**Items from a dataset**
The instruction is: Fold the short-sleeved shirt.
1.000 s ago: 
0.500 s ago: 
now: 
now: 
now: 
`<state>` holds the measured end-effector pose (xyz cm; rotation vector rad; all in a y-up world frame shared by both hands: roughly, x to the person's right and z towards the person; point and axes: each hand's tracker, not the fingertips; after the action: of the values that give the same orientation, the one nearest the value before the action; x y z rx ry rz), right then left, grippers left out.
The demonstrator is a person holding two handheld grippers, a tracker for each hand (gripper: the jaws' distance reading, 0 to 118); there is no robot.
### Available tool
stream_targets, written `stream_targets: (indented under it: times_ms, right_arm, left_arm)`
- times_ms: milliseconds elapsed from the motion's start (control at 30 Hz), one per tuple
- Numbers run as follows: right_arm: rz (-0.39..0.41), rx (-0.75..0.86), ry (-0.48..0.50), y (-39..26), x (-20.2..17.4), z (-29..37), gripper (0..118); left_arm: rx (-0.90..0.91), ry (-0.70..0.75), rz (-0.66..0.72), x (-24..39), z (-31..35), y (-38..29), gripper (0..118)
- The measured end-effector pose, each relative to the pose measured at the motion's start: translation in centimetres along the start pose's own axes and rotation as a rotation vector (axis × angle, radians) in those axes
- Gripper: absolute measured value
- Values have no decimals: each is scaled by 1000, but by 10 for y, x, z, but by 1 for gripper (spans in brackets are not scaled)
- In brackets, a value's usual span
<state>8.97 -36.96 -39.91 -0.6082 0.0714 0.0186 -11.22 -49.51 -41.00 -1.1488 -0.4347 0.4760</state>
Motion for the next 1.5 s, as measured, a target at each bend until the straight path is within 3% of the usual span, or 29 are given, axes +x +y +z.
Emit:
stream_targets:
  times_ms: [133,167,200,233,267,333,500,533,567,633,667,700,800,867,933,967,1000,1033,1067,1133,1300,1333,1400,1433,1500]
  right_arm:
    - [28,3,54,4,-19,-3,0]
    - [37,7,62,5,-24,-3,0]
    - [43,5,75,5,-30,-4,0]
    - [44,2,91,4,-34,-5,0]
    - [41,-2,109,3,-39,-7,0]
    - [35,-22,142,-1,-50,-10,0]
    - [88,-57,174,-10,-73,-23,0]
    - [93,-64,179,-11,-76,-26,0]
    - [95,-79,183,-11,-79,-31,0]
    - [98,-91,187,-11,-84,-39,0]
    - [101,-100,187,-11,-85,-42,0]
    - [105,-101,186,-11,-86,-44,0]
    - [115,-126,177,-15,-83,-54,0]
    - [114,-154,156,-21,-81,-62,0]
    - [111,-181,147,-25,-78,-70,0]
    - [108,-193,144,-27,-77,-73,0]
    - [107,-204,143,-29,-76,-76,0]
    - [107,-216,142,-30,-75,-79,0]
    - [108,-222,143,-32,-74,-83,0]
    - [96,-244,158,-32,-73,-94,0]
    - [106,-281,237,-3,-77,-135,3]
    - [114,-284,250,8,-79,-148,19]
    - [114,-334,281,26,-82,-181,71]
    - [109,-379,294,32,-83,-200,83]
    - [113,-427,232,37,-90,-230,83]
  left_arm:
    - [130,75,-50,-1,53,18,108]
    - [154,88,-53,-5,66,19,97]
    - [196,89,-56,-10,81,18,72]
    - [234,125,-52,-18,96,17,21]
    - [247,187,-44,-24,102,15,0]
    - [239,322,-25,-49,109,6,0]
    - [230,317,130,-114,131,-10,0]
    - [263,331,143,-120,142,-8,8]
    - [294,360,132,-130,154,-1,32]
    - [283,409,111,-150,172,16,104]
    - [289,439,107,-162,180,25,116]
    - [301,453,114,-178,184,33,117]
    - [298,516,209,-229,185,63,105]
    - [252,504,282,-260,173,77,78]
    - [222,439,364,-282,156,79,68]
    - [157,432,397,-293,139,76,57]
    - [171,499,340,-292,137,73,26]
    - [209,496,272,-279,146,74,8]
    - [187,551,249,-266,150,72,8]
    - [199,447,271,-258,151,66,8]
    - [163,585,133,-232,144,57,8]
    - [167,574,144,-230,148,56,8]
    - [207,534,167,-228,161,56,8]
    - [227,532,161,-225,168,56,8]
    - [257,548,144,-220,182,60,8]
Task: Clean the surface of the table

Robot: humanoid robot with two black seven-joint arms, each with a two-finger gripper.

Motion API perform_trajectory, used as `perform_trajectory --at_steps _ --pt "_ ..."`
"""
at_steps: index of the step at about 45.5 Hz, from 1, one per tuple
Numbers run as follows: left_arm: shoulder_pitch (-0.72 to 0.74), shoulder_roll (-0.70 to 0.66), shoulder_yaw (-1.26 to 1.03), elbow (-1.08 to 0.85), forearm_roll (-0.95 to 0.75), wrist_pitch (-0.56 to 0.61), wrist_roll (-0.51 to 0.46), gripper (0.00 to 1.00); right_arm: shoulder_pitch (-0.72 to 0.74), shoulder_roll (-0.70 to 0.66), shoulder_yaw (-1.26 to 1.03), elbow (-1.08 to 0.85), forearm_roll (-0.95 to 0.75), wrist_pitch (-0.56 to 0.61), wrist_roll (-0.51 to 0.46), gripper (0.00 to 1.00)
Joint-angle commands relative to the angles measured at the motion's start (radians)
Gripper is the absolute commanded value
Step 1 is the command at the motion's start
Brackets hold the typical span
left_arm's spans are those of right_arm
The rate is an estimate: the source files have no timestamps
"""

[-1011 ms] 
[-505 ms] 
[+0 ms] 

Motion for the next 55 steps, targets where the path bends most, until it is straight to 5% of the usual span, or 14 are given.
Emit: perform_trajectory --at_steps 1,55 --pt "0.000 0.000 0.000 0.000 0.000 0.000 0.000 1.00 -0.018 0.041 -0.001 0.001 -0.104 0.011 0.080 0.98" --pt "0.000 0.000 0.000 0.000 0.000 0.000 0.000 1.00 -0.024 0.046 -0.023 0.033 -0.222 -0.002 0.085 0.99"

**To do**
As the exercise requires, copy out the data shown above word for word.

**Output of the task**
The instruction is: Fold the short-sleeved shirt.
1.000 s ago: 
0.500 s ago: 
now: 
now: 
now: 
`<state>` holds the measured end-effector pose (xyz cm; rotation vector rad; all in a y-up world frame shared by both hands: roughly, x to the person's right and z towards the person; point and axes: each hand's tracker, not the fingertips; after the action: of the values that give the same orientation, the one nearest the value before the action; x y z rx ry rz), right then left, grippers left out.
The demonstrator is a person holding two handheld grippers, a tracker for each hand (gripper: the jaws' distance reading, 0 to 118); there is no robot.
### Available tool
stream_targets, written `stream_targets: (indented under it: times_ms, right_arm, left_arm)`
- times_ms: milliseconds elapsed from the motion's start (control at 30 Hz), one per tuple
- Numbers run as follows: right_arm: rz (-0.39..0.41), rx (-0.75..0.86), ry (-0.48..0.50), y (-39..26), x (-20.2..17.4), z (-29..37), gripper (0..118); left_arm: rx (-0.90..0.91), ry (-0.70..0.75), rz (-0.66..0.72), x (-24..39), z (-31..35), y (-38..29), gripper (0..118)
- The measured end-effector pose, each relative to the pose measured at the motion's start: translation in centimetres along the start pose's own axes and rotation as a rotation vector (axis × angle, radians) in those axes
- Gripper: absolute measured value
- Values have no decimals: each is scaled by 1000, but by 10 for y, x, z, but by 1 for gripper (spans in brackets are not scaled)
- In brackets, a value's usual span
<state>8.97 -36.96 -39.91 -0.6082 0.0714 0.0186 -11.22 -49.51 -41.00 -1.1488 -0.4347 0.4760</state>
Motion for the next 1.5 s, as measured, a target at each bend until the straight path is within 3% of the usual span, or 29 are given, axes +x +y +z.
Emit:
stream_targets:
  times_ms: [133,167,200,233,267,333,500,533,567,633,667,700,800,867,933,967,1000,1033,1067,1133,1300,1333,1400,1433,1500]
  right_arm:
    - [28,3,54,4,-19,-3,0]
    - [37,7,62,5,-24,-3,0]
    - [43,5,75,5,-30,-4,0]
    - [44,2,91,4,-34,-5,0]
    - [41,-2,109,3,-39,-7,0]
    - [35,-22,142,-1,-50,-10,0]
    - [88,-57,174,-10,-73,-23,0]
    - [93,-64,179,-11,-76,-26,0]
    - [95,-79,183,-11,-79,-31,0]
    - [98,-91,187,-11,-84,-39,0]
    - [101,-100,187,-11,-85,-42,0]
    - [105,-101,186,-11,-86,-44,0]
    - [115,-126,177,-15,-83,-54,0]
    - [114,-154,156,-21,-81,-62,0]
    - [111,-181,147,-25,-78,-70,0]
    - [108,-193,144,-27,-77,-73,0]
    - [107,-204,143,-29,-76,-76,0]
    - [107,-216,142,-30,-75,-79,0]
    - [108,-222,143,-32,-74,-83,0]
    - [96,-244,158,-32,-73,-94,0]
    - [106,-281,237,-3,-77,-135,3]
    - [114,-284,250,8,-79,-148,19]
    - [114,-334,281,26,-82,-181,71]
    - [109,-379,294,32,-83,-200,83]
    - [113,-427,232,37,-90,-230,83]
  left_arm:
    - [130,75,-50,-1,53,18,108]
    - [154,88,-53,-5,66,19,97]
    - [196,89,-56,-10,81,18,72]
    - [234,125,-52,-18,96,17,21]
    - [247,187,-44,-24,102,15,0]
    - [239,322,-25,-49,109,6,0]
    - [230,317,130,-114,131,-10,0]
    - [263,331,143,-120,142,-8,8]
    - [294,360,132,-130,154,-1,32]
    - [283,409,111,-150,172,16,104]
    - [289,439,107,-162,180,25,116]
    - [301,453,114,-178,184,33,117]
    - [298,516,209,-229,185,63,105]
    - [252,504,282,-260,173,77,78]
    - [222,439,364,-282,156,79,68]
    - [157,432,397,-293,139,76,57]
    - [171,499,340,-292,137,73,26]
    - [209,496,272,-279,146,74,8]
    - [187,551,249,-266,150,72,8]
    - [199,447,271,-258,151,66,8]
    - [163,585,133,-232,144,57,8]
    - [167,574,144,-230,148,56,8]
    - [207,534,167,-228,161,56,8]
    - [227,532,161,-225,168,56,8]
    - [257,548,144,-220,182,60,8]
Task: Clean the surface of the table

Robot: humanoid robot with two black seven-joint arms, each with a two-finger gripper.

Motion API perform_trajectory, used as `perform_trajectory --at_steps _ --pt "_ ..."`
"""
at_steps: index of the step at about 45.5 Hz, from 1, one per tuple
Numbers run as follows: left_arm: shoulder_pitch (-0.72 to 0.74), shoulder_roll (-0.70 to 0.66), shoulder_yaw (-1.26 to 1.03), elbow (-1.08 to 0.85), forearm_roll (-0.95 to 0.75), wrist_pitch (-0.56 to 0.61), wrist_roll (-0.51 to 0.46), gripper (0.00 to 1.00); right_arm: shoulder_pitch (-0.72 to 0.74), shoulder_roll (-0.70 to 0.66), shoulder_yaw (-1.26 to 1.03), elbow (-1.08 to 0.85), forearm_roll (-0.95 to 0.75), wrist_pitch (-0.56 to 0.61), wrist_roll (-0.51 to 0.46), gripper (0.00 to 1.00)
Joint-angle commands relative to the angles measured at the motion's start (radians)
Gripper is the absolute commanded value
Step 1 is the command at the motion's start
Brackets hold the typical span
left_arm's spans are those of right_arm
The rate is an estimate: the source files have no timestamps
"""

[-1011 ms] 
[-505 ms] 
[+0 ms] 

Motion for the next 55 steps, targets where the path bends most, until it is straight to 5% of the usual span, or 14 are given.
Emit: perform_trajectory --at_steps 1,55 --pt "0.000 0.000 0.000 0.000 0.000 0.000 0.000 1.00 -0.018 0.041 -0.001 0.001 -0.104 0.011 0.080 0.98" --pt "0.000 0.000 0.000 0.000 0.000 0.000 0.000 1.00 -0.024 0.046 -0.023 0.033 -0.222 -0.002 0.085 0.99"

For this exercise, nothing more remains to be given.